═══ Given data

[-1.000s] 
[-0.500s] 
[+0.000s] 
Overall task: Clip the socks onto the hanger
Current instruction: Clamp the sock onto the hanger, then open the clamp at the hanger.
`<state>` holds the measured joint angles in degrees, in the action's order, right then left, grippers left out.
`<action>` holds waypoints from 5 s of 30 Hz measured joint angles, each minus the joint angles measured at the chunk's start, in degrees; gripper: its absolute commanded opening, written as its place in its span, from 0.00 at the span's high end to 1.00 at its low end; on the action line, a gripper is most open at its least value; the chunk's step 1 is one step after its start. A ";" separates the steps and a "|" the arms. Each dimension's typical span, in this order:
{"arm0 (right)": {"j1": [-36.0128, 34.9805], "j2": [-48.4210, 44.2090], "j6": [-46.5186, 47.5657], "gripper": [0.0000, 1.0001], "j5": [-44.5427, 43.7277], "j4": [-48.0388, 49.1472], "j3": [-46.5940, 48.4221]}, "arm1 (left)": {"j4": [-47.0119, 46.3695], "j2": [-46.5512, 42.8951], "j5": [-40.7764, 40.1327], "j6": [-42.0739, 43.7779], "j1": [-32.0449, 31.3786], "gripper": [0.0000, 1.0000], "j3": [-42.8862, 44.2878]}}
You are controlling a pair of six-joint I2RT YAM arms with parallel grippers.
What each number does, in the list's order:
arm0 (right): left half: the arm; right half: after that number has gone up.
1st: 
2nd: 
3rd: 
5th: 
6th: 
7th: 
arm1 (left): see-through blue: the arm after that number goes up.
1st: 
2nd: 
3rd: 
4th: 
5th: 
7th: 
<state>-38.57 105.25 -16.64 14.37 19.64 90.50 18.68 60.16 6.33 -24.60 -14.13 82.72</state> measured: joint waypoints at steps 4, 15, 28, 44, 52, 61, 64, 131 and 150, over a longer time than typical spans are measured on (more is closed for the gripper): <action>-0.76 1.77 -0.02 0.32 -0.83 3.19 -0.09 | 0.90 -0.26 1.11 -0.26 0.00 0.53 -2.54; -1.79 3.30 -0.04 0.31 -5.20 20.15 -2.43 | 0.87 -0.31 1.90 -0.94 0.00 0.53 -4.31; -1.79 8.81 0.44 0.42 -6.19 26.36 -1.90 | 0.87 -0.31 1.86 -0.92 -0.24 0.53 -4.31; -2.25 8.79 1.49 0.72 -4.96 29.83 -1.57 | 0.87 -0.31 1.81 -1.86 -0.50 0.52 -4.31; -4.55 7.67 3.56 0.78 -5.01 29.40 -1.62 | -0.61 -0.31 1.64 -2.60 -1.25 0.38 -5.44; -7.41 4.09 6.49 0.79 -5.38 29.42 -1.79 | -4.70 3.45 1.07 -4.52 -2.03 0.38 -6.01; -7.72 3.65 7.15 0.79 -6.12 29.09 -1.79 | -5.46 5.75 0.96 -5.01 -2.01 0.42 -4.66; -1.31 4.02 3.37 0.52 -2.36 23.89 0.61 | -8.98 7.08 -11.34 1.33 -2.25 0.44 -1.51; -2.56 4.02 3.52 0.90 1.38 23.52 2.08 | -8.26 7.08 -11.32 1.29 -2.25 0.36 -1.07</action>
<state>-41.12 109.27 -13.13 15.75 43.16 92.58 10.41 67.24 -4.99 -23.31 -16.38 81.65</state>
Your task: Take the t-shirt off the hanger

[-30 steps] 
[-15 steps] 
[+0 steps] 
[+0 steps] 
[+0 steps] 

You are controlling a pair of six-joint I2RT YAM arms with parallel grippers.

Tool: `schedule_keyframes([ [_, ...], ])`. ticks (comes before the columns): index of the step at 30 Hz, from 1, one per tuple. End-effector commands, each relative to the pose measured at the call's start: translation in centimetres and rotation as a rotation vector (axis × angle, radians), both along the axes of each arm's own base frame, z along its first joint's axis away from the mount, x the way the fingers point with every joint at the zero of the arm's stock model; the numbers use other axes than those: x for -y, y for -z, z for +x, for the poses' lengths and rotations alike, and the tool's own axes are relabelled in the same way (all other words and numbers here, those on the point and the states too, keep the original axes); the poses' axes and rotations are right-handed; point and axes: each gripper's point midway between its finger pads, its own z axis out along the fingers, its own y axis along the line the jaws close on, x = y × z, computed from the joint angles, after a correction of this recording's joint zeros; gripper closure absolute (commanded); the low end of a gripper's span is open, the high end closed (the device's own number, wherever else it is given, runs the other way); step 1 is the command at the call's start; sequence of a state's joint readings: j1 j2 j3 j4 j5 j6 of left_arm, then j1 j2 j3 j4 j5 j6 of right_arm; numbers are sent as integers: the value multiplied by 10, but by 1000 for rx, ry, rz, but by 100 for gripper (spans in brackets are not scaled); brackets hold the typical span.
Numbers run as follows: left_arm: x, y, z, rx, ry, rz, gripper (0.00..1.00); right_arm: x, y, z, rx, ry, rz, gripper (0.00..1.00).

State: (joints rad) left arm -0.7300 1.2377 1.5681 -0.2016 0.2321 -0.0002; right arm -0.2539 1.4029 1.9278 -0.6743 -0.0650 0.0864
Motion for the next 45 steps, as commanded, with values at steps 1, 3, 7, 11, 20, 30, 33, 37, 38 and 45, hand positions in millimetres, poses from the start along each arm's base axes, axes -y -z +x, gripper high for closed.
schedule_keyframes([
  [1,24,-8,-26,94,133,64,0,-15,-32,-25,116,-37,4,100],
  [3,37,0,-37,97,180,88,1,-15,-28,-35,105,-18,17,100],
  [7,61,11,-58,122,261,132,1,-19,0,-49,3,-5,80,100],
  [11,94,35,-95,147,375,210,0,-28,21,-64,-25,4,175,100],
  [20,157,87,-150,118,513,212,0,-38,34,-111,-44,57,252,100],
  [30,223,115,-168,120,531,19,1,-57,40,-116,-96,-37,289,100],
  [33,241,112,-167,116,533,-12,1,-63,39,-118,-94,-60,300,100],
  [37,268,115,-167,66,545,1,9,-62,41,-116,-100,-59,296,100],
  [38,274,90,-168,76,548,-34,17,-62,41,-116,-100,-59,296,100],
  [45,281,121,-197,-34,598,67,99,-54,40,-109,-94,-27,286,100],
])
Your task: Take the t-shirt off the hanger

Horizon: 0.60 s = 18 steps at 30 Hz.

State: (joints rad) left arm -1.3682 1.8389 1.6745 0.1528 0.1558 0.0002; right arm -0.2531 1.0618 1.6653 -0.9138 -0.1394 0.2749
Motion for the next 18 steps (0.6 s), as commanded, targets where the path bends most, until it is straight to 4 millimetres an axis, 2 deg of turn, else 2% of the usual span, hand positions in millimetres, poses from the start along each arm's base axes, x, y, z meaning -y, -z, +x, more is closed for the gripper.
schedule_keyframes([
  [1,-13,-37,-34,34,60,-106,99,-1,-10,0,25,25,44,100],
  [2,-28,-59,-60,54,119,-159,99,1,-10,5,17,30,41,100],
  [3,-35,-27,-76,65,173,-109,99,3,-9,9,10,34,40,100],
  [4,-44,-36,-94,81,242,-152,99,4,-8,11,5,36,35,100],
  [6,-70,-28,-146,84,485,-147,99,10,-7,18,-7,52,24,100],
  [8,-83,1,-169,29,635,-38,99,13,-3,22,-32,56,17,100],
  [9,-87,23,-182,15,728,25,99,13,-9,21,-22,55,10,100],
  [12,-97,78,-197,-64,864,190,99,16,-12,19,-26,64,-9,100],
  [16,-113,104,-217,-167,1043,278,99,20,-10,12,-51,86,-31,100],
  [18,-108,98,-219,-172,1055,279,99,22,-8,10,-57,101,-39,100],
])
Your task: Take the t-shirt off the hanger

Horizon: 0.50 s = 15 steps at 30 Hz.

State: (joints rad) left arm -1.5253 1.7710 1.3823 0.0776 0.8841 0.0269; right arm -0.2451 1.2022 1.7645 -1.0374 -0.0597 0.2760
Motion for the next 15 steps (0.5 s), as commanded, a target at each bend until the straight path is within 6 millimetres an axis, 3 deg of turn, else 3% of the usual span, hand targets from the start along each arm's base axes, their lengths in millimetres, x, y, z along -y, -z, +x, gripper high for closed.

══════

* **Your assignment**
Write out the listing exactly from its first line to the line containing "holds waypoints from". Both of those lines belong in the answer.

* **Solution for this exercise**
[-1.000s] 
[-0.500s] 
[+0.000s] 
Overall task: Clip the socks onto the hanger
Current instruction: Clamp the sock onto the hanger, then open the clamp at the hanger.
`<state>` holds the measured joint angles in degrees, in the action's order, right then left, grippers left out.
`<action>` holds waypoints from 5 s of 30 Hz measured joint angles, each minus the joint angles measured at the chunk's start, in degrees; gripper: its absolute commanded opening, written as its place in its span, from 0.00 at the span's high end to 1.00 at its low end; on the action line, a gripper is most open at its least value; the chunk's step 1 is one step after its start. A ";" separates the steps and a "|" the arms. Each dimension's typical span, in this order:

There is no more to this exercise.